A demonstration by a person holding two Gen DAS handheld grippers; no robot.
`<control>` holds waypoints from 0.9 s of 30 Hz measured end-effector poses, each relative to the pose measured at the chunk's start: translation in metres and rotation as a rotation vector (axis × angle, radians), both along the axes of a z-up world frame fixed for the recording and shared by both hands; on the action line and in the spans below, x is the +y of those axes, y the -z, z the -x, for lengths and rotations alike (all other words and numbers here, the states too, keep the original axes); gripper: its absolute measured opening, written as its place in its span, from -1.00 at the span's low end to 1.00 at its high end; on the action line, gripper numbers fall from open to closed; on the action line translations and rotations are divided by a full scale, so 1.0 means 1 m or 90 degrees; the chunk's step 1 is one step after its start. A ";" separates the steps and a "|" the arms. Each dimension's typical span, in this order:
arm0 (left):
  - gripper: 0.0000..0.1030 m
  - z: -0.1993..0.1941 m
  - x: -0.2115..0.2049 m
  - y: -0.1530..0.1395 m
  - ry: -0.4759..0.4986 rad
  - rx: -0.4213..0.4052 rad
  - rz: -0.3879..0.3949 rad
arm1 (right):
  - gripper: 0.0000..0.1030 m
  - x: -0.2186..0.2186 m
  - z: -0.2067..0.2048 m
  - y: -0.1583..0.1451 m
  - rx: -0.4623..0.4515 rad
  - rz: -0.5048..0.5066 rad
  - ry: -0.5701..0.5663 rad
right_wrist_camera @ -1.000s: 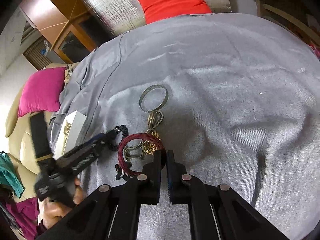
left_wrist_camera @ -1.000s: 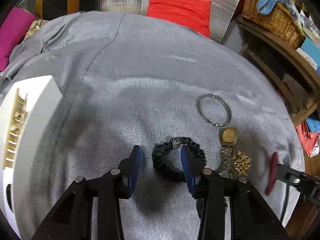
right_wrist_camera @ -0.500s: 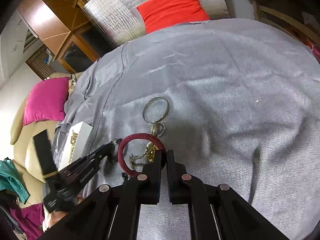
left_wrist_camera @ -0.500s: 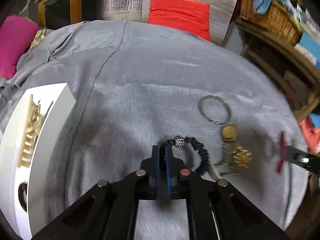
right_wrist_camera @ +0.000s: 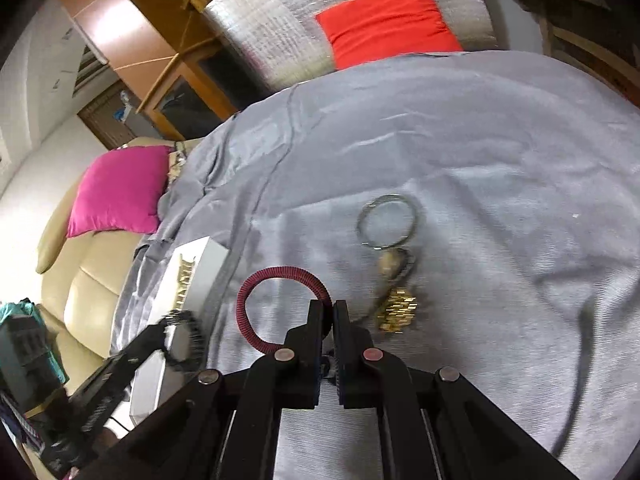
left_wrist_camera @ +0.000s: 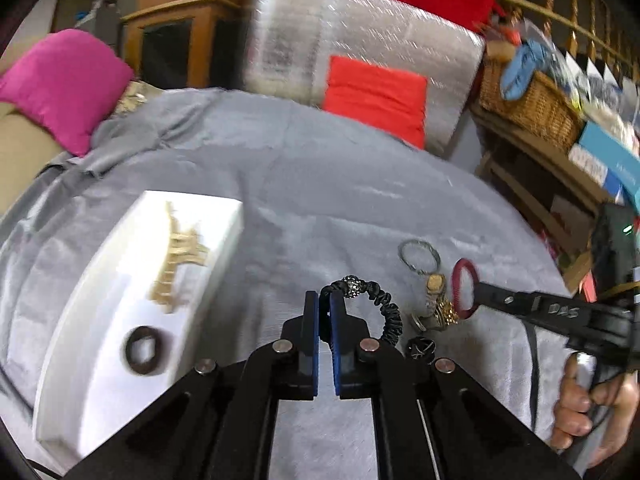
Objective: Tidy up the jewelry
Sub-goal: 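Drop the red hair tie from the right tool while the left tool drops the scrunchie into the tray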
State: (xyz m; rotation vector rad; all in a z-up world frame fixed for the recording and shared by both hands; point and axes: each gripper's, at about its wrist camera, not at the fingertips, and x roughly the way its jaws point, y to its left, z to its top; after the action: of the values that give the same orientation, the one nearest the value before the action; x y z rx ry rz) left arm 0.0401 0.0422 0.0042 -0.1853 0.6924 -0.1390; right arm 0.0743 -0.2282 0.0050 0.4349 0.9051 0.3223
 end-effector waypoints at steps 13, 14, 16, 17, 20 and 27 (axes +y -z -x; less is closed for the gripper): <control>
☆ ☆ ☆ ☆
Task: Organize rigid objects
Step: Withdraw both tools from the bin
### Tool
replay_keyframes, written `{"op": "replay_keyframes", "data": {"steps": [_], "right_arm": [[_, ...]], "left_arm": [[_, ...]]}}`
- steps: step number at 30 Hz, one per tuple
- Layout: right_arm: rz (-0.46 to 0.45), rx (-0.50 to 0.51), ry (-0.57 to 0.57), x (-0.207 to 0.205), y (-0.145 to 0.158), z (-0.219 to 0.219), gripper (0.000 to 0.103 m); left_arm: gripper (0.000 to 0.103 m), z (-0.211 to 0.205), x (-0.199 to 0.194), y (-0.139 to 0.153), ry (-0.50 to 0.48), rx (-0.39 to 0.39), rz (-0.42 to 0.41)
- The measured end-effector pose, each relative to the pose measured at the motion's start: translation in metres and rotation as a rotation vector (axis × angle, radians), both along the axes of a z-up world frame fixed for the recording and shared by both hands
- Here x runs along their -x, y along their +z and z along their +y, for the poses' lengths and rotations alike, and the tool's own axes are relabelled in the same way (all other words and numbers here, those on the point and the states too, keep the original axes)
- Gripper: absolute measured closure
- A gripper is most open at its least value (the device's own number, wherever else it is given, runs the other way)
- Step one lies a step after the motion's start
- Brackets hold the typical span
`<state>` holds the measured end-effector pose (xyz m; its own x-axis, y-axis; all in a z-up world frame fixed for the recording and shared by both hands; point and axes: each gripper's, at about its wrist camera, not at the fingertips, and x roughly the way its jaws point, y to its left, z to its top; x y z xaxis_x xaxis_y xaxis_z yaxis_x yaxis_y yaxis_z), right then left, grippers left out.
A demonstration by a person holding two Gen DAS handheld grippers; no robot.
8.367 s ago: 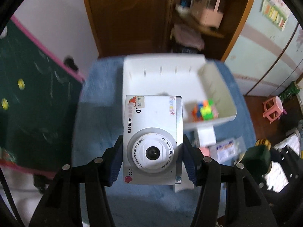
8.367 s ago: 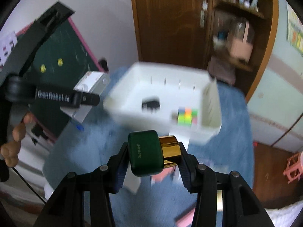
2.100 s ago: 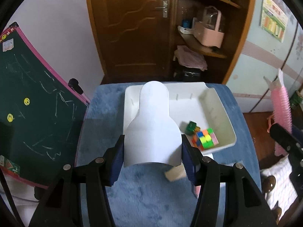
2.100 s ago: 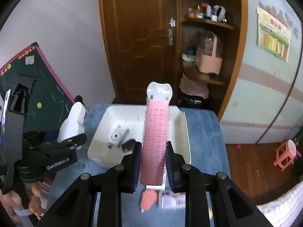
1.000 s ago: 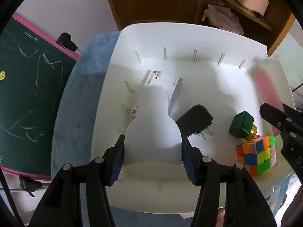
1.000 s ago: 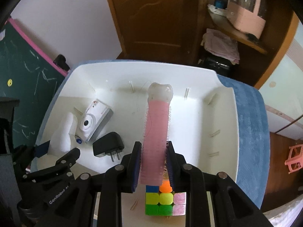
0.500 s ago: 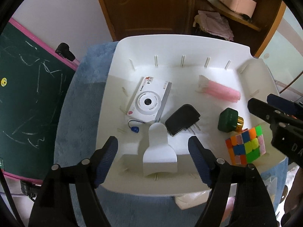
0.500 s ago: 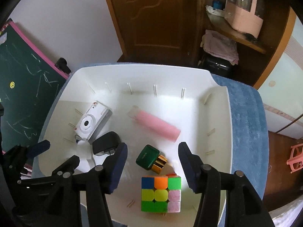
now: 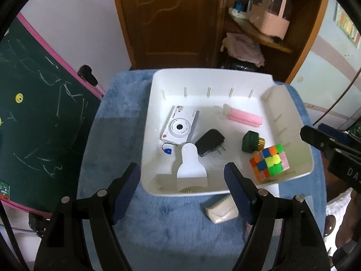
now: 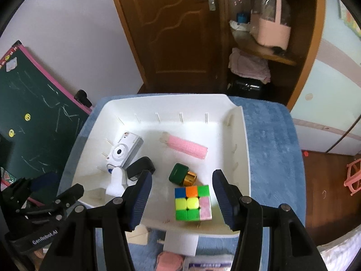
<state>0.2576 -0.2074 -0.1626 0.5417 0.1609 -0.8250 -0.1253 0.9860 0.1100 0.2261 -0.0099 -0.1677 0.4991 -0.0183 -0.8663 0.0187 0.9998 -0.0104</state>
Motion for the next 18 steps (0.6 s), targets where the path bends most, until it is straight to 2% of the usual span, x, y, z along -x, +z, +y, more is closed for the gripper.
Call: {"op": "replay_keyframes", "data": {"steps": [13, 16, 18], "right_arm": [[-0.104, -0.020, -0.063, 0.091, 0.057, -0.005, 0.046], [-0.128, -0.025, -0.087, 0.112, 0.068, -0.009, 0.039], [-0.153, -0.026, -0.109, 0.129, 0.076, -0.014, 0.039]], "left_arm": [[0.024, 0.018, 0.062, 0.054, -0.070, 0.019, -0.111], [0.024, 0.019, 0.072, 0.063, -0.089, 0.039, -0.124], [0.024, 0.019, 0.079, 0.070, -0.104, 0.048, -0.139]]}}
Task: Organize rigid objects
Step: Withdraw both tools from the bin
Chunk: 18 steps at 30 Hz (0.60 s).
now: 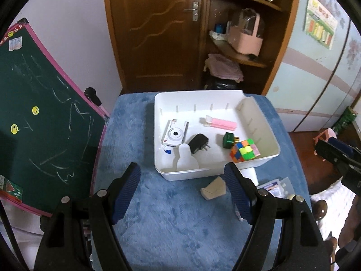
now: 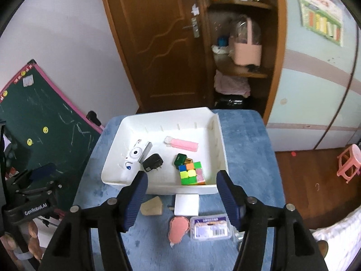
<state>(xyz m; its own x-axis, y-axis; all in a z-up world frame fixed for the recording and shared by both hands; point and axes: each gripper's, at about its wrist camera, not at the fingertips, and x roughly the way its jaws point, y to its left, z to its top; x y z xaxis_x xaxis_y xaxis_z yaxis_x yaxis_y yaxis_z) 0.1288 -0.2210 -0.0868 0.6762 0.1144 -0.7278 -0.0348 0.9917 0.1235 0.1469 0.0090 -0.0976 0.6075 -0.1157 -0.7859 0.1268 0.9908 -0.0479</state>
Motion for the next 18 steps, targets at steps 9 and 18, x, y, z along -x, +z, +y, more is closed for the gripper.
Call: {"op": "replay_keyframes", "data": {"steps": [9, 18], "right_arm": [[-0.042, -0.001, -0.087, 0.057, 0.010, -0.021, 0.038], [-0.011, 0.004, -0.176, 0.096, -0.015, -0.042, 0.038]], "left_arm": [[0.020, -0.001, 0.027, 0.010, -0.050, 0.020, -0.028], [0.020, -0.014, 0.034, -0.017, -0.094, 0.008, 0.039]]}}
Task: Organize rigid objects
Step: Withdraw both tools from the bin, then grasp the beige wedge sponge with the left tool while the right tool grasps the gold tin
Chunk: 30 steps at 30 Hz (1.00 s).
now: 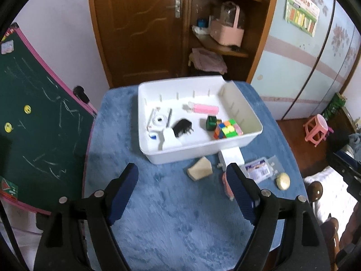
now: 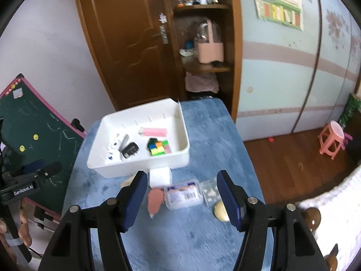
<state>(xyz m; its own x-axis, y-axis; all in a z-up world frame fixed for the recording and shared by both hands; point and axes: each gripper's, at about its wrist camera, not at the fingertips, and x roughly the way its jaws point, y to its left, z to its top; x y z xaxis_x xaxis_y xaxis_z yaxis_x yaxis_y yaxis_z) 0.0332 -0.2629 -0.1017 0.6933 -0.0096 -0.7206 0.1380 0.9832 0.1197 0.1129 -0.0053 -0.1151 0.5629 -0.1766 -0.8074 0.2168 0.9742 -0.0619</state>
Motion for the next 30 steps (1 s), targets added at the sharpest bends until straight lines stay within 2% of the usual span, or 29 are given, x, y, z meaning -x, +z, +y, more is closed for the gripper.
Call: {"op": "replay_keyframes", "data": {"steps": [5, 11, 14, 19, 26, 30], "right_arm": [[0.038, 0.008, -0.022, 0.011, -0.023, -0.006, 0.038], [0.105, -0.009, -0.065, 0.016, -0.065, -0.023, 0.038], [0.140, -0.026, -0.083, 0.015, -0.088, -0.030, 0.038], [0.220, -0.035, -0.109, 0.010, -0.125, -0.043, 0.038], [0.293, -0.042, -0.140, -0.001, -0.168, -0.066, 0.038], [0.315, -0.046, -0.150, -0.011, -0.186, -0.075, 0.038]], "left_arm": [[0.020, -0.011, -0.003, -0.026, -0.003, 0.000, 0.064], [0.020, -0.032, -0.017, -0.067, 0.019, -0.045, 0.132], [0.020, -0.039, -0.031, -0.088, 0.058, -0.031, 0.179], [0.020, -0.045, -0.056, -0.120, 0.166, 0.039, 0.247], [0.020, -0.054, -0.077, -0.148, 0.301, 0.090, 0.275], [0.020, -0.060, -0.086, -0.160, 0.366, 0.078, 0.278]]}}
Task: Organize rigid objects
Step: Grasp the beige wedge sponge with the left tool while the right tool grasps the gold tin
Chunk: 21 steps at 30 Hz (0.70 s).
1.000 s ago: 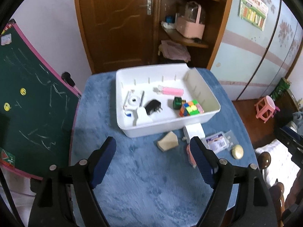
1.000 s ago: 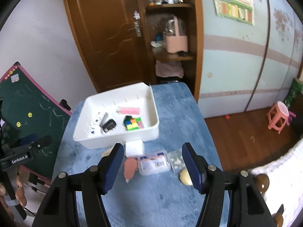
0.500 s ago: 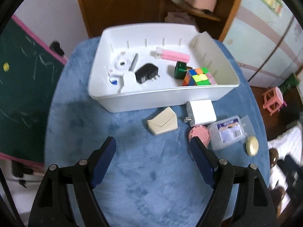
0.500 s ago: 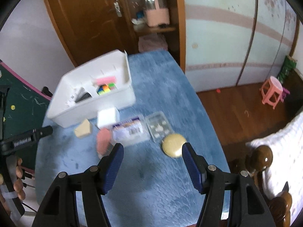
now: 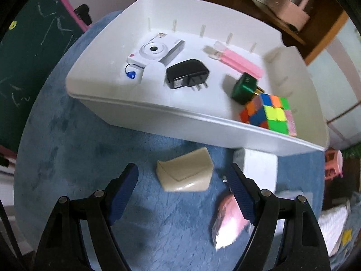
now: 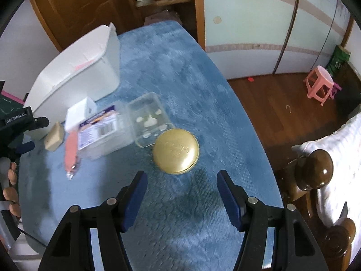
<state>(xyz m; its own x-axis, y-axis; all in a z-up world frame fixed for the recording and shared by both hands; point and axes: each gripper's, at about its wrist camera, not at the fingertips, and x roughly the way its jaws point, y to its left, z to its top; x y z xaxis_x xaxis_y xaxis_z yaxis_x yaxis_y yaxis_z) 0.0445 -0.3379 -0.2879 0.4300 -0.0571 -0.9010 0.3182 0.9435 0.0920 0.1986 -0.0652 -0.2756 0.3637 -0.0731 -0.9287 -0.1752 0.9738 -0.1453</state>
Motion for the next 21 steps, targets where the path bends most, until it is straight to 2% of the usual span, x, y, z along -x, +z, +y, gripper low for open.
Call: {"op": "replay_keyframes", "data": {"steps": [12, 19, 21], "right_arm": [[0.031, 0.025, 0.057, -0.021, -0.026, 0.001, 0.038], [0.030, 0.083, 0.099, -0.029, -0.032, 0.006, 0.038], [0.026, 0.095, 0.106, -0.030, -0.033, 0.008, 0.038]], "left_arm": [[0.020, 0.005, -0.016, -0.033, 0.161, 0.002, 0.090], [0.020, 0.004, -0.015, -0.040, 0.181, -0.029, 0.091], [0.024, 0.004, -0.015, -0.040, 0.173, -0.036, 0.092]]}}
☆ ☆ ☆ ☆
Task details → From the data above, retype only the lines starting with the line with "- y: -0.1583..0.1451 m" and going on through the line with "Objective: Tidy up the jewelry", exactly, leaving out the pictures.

Result of this exercise →
  - y: -0.1583..0.1451 m
  - rx: -0.4623..0.4515 rad
  - rz: -0.5048..0.5066 rad
  - ry: -0.5701..0.5663 rad
right_wrist_camera @ -1.000s: 
left_wrist_camera @ -1.000s: 
right_wrist_camera @ -0.500s: 
left_wrist_camera @ -0.500s: 
right_wrist_camera @ +0.000s: 
left_wrist_camera @ +0.000s: 
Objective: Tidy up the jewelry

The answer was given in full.